About a year ago, in the beginning of April last year, I was in one of the most important gaming lectures I've ever been in (a lecture by מיכאל אלבוים Michael Elboym). It was, as the headline of that particular lecture implied, about improvisation in RPGs.
One of the most important lessons I received from this eye-opening lecture was from the example the lecturer opened with: the characters were at the end of the dungeon, ready to face the dark and evil sorcerer, and one of the players suddenly said out of the blue: "To hell with that, let's go back town and open a pizzeria!" Unlike every normal GM, he went on with it. An idea, you see, came into his mind, and when a few minutes passed and they opened the pizzeria, a new pizzeria was being opened, by the infamous dark and evil sorcerer, a pizzeria which competed with the PCs for the same customers.

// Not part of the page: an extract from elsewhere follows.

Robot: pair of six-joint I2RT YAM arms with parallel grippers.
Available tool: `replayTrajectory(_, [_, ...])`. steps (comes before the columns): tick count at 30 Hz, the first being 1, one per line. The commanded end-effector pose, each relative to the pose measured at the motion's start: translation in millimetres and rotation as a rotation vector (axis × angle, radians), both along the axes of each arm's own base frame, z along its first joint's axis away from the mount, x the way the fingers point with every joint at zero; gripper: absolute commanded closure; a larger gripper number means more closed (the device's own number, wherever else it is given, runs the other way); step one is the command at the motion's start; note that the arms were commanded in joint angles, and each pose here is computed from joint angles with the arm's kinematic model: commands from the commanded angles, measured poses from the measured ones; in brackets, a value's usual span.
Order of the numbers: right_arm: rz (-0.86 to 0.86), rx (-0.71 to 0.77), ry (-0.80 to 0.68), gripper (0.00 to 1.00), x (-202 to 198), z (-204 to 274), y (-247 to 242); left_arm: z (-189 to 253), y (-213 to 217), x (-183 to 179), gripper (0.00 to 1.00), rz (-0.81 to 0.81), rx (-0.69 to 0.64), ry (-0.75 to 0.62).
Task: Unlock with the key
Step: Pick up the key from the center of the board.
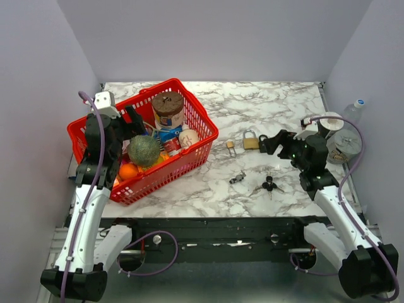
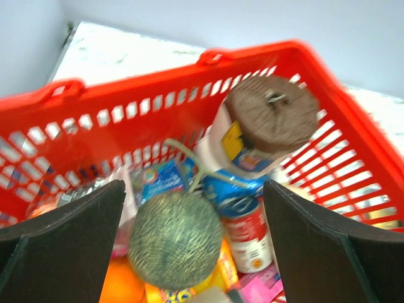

This story became one of those lessons that I came back to, every time I was stuck or surprised by the players. I learned to almost never say no, and to always find another way to get out of a halt like the one that was supposed to happen from the pizzeria story. More importantly than that, though, I didn't break the game, called the players out or anything similar.
There was another lesson, though, that I learned from this example: No matter what I want to say or what I feel about my players (at particular times, of course...), I should always look at them and say to myself "how lucky I am", because after all, They're surely way better than the players of that pizzeria example.